I worked in a company once where they hired a Russian engineer, and he designs this frame weldment, dimensions it all in cm, with no notes to that effect, then is stunned when it comes back built to his dimensions — in inches! He couldn’t even figure out what the problem was at first. Not the sharpest tool in the shed. He had this big story of how he quasi-escaped from the USSR, but after I worked with him for a while, I decided his presence was (whether knowingly or not on his part) a plan by the Sovs to destroy US manufacturing.
But how could any space-program ME be so inane? How was he smart enough to find the shop every morning if he couldn’t reason any better than that? Would you trust a guy like that to engineer a spacecraft?
I dunno.

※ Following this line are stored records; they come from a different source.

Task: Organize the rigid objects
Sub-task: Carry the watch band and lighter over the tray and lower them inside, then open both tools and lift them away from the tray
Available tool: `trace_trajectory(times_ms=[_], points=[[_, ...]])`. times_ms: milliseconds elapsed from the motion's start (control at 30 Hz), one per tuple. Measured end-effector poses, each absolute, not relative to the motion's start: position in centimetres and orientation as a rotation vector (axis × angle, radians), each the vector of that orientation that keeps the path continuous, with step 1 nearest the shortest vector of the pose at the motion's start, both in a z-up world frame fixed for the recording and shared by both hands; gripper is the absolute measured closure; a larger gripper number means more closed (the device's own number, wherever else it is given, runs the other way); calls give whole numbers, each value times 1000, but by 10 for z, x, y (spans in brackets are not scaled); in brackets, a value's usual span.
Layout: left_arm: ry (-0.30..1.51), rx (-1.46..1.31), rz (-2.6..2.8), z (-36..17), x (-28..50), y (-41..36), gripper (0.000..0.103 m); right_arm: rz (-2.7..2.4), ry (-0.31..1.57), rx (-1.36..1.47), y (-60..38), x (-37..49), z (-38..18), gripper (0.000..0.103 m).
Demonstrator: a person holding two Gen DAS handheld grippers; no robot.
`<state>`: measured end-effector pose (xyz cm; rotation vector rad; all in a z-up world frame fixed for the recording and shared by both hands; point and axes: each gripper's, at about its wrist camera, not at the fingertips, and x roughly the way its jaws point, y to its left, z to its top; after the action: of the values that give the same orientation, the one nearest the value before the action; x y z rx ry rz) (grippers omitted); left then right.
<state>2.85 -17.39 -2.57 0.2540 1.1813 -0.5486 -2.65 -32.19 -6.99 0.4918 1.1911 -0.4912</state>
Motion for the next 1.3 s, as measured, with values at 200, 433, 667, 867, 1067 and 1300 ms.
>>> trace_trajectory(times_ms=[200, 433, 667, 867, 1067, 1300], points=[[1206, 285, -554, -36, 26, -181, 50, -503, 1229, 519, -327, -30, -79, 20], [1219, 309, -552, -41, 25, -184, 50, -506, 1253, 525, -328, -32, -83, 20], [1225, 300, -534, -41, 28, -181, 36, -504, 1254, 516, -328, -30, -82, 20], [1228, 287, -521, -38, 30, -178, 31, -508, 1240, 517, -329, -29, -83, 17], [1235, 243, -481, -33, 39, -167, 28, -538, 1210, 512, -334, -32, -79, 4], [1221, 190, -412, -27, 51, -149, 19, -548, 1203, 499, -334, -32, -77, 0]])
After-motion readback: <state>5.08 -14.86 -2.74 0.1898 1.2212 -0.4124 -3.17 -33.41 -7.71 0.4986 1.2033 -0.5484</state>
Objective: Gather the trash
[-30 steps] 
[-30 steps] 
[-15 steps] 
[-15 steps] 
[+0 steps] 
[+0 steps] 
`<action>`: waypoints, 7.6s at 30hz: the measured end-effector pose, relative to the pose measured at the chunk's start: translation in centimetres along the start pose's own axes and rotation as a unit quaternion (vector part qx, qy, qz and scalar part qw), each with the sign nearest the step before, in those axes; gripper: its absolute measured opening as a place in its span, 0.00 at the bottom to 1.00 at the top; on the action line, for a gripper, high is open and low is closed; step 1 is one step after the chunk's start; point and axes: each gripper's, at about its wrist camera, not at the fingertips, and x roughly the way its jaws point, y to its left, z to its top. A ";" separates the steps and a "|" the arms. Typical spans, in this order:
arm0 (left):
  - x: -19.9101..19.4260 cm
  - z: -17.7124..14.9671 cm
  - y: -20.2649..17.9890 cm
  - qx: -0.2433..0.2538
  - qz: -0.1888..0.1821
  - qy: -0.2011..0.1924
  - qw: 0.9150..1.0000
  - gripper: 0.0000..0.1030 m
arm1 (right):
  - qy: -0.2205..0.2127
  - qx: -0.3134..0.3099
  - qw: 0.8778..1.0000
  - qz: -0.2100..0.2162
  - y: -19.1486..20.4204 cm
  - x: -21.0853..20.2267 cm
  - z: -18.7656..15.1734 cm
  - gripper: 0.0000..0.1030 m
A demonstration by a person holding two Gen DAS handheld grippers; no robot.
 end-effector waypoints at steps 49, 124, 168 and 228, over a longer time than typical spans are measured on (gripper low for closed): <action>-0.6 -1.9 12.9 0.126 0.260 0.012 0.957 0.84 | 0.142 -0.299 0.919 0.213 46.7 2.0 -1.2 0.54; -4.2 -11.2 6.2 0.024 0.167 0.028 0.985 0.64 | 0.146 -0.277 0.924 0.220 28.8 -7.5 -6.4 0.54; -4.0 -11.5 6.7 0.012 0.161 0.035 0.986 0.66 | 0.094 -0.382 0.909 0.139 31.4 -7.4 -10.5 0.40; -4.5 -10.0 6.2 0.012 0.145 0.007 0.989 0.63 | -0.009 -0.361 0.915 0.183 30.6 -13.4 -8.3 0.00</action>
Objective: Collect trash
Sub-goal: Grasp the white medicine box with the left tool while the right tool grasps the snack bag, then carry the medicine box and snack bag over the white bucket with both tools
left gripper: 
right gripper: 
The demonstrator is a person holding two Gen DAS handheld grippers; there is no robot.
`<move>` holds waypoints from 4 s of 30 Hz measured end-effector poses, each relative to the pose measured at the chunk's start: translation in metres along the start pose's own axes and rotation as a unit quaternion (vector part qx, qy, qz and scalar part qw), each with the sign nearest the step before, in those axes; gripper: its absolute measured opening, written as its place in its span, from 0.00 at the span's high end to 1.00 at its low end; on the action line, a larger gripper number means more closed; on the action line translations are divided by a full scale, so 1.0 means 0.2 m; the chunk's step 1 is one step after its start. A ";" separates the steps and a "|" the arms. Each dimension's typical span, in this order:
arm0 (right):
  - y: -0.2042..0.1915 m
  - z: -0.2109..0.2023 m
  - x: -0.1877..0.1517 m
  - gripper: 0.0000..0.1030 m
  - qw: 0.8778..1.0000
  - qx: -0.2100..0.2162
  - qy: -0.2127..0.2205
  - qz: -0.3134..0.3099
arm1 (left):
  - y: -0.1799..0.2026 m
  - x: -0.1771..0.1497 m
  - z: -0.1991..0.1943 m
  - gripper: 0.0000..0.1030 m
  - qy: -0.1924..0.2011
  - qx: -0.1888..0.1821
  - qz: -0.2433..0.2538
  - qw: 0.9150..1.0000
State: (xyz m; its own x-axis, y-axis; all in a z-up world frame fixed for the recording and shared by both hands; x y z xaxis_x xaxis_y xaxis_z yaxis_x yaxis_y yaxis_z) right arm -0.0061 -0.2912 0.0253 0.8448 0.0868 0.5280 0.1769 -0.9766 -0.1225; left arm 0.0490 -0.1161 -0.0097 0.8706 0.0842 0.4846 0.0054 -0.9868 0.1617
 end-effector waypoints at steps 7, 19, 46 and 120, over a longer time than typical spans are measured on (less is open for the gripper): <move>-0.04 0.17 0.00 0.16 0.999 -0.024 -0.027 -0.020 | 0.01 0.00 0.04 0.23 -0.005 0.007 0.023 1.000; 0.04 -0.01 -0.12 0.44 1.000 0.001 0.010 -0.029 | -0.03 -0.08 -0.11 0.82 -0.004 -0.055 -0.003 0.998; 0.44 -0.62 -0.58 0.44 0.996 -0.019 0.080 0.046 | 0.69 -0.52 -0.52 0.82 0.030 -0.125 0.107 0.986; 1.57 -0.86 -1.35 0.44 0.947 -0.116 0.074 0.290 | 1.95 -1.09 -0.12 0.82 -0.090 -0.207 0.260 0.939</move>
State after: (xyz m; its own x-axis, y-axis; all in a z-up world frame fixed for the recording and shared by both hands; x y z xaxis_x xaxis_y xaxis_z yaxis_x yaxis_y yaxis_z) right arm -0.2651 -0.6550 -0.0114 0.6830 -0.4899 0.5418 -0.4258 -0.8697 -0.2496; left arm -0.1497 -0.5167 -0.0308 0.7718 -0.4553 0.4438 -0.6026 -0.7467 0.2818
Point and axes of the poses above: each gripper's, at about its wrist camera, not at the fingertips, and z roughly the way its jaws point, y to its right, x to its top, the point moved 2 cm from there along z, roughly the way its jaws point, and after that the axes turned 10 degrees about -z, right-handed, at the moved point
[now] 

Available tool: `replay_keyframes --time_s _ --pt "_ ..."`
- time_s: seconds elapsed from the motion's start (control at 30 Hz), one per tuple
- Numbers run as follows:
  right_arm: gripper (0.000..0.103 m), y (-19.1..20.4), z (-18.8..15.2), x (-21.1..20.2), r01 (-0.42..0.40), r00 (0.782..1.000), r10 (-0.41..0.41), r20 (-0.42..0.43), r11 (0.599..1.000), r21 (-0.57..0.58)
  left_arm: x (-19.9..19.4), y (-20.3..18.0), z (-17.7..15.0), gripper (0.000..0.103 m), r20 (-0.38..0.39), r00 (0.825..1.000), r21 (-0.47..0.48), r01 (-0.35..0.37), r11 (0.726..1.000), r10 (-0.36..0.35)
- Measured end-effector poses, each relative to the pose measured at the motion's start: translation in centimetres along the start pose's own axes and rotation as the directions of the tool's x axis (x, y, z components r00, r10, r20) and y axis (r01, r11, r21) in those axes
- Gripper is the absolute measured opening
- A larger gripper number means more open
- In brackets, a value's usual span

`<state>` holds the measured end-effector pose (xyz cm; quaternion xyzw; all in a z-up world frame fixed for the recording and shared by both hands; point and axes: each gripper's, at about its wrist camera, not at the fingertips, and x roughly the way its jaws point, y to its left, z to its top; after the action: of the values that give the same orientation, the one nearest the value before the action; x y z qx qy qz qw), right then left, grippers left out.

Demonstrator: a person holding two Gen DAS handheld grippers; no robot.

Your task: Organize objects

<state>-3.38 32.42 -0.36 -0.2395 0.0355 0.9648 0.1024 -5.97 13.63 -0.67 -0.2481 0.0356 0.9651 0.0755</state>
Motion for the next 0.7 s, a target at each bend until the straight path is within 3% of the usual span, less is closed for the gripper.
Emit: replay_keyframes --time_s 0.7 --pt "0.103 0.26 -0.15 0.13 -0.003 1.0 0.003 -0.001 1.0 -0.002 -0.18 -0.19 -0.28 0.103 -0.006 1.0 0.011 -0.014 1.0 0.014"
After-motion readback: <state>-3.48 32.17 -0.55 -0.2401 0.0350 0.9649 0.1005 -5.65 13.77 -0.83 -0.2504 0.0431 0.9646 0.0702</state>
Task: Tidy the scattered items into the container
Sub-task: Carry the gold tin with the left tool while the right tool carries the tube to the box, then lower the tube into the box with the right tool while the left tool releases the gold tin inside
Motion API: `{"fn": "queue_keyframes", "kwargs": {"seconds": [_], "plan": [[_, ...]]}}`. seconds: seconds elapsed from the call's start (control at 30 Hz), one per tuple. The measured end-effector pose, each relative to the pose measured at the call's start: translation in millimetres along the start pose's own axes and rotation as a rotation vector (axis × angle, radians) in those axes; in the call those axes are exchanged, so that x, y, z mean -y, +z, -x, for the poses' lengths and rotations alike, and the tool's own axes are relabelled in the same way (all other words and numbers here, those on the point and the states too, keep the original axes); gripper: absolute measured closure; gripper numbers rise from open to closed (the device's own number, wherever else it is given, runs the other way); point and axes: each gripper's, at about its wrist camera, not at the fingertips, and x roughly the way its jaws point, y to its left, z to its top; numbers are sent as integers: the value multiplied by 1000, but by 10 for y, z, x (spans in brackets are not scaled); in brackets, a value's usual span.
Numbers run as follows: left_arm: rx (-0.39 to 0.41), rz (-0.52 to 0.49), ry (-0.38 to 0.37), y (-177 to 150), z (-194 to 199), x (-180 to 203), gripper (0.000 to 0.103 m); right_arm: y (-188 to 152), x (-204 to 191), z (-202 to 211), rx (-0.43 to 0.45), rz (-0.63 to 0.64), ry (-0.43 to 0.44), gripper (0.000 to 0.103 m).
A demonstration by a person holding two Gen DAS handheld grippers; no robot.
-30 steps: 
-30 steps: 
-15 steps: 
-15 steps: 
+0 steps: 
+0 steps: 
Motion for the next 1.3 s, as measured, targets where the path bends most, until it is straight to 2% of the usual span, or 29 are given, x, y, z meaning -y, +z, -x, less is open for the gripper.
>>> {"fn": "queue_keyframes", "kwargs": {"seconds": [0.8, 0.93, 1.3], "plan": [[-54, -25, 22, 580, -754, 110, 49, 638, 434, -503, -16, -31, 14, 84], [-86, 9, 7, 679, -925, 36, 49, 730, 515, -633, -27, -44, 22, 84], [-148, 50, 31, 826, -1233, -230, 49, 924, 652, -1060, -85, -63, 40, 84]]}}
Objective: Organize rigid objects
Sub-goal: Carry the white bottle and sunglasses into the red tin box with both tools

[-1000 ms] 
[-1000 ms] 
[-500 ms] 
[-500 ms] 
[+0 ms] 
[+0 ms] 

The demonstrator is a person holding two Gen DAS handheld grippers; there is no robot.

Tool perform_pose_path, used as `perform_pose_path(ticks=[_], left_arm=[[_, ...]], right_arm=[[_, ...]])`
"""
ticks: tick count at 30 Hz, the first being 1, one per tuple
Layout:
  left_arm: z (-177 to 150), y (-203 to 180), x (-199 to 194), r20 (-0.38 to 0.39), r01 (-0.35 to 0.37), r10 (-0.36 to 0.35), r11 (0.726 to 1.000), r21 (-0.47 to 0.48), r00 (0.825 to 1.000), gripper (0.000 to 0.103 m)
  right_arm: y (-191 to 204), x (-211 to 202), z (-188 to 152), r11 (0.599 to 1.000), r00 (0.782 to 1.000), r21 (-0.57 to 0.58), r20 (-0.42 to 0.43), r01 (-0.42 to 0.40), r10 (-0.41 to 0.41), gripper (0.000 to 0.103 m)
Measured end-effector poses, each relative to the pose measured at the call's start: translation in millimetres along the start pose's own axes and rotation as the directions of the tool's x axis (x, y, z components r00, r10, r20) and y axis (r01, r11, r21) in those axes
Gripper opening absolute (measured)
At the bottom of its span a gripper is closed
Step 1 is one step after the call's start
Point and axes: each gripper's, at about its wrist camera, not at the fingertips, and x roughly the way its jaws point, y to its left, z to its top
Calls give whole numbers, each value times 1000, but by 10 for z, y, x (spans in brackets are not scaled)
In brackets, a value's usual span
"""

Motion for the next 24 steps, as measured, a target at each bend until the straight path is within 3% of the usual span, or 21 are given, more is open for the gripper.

My guess it was some low-level flunkie who was given a list of system components and told to go find out what the weight of each one was.
Probably right.
After he left the boss turned to us, who were choking back tears, and said, "That won't work on me."
People get tunnel vision. When they’re working in one section of the project that requires one type of thinking even the smart ones can have a hard time adjusting to dealing with a different section where that type of thinking just doesn’t apply. I’ve lost track of how many GOOD project managers I’ve fielded the “how many tests does QA get done in a day” question from, they are quantitative people used to dealing with definable work units and “things just get done” world of QA makes no sense to them. That’s why test cases were invented, they’re a convenient fiction no QA department actually pays attention to but that gives project managers a handle for their gantt charts.
I was installing a medium-sized cluster for a client. The VP of my company had decided to tag along to see what we did in the field. I didn't mind, as I was pretty good at my job, and I had been to this client several times previously. We all got along.
So we arrive on site and start assembling this thing (I typically started from boxes, and ended up with a usable machine), and it took a few days. In the meantime, I had noticed that the power being supplied to me was insufficient, and pointed it out to the client. He got facilities there, and they changed out the power connectors for me while I continued working on the system.
I plugged everything in, and turned on the system.
10 minutes later the power to four buildings (including the one I was in) went down hard. Turns out that the power panel we were connected to was already slightly overloaded before we got there. Adding this power drain was just too much.
Wasted a day and a half to get things right again. :)
...And the VP finally got to understand why I claimed that something always goes wrong at these installs--and never the same thing twice.
It really does happen. At the MN Supercomputer Center we spent months trying to figure why the Crays were crashing inexplicably. As the lead software tech I was huddled at the console at 3am with a bunch of CRI engineers while the janitor was in the opposite end of the room with a power sweeper. We noticed that he brushed a rack on the far end of the room at exactly the moment that the Cray crashed. We had him do it again. The Cray crashed again.
What happened is that the racks were bolted to the metal grid of the raised floor panels. An electrical spark ran from his sweeper through the floor grid and into the heaviest ground wire in room, which was connected to the Cray. So basically any spark or electrical glitch anywhere in the room was being funneled into the poor Cray.